I couldn’t help a little smirk. Obviously, Gustave was the pixie’s boyfriend, but I had to admit that I couldn’t imagine anyone bossing her around, either.
Sophie lifted her glass, her sparkling eyes large and dark.
‘To life!’ she said. And when I didn’t react: ‘Well?!’
We clinked our glasses, and somehow I felt both good and surreal as I listened to her explain to Arthur how to use a mallet and how to reconstruct a statue’s broken nose with an internal rod to help strengthen it. And then Sophie turned back to me. She was interested and unselfconscious. She ate ravenously and asked me a thousand questions, jabbing her fork in my direction whenever she wanted to make a particular point.

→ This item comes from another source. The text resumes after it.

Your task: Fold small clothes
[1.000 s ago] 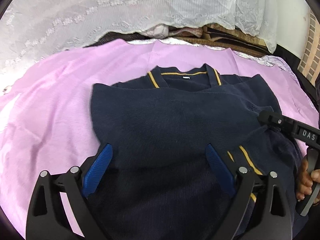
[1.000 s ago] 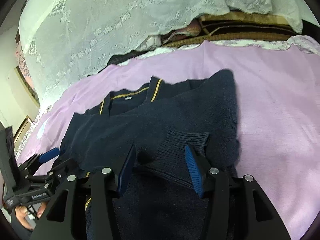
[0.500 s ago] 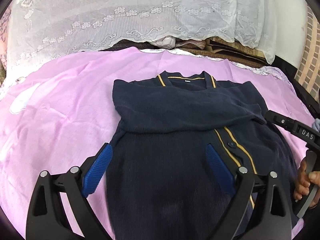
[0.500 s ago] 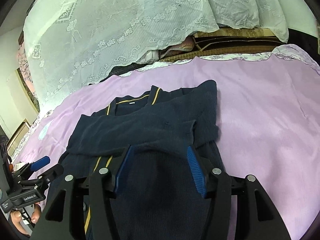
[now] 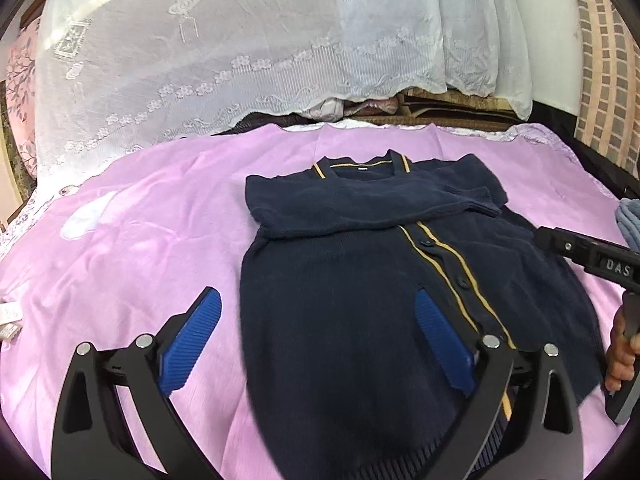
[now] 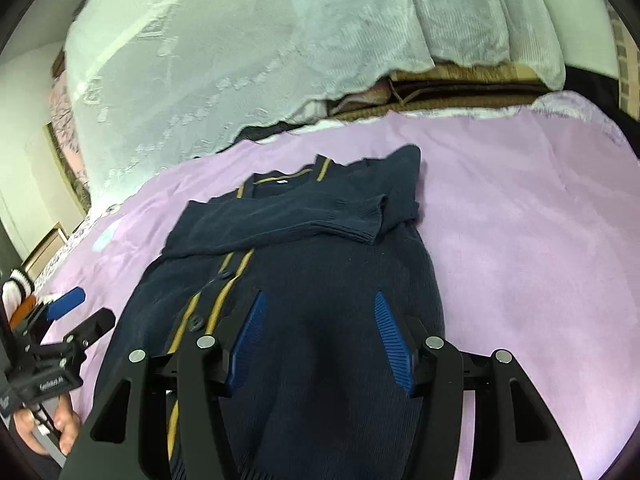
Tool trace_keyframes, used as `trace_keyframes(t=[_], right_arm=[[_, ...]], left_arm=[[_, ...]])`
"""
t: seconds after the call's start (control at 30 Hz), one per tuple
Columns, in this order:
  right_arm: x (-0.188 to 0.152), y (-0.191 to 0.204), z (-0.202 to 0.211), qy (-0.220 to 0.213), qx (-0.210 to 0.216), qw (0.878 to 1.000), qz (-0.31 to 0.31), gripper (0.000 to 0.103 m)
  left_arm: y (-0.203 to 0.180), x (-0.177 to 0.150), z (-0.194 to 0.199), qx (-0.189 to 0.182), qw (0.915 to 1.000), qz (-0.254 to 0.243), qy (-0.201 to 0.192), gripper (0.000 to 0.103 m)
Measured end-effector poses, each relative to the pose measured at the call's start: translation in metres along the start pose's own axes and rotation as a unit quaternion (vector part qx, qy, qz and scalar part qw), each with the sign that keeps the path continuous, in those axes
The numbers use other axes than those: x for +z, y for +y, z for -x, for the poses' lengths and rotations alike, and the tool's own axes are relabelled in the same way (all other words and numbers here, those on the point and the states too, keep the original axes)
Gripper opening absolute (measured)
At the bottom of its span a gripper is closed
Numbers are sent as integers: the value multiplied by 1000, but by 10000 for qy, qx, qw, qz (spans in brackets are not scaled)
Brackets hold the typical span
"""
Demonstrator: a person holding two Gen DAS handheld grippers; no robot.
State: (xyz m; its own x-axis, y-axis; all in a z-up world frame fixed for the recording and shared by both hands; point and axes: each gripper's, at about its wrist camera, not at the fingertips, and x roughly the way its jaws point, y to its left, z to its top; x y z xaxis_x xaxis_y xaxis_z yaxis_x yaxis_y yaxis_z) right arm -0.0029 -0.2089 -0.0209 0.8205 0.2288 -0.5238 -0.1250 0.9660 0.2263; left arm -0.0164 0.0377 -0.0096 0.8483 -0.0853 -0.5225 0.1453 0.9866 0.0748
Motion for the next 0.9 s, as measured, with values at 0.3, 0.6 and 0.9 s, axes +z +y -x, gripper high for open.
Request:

Without a doubt, this was one of the strangest evenings I’d experienced in a long time. And what was even odder was the fact that I actually shared my innermost feelings with this stranger with the reckless smile. I never would have thought it possible, but I ended up telling her about Hélène, my loneliness, and the hard time I was having focusing on my work.
We sat there, as if suspended in a bubble, and it was as if all the cards were reshuffled. Sometimes it’s easier to talk about things with a stranger than with people you know well and who know everything about you – or think they do.
In any case, I knew nothing about this dark-haired girl who fixed angels, and possibly broken hearts as well, except that she pursued a very unusual craft – the kind you had to learn these days at an academy – and was older than I’d first assumed. I had guessed her age at about eighteen when I’d seen her sitting on top of the wall. In fact, she was twenty-nine.
‘And what about you?’ I asked as the waiter cleared away our dishes. ‘Isn’t it extremely depressing to work in a cemetery? How can you stay so cheerful, considering your profession? All of that – I mean being around that all the time – it must get gloomy.’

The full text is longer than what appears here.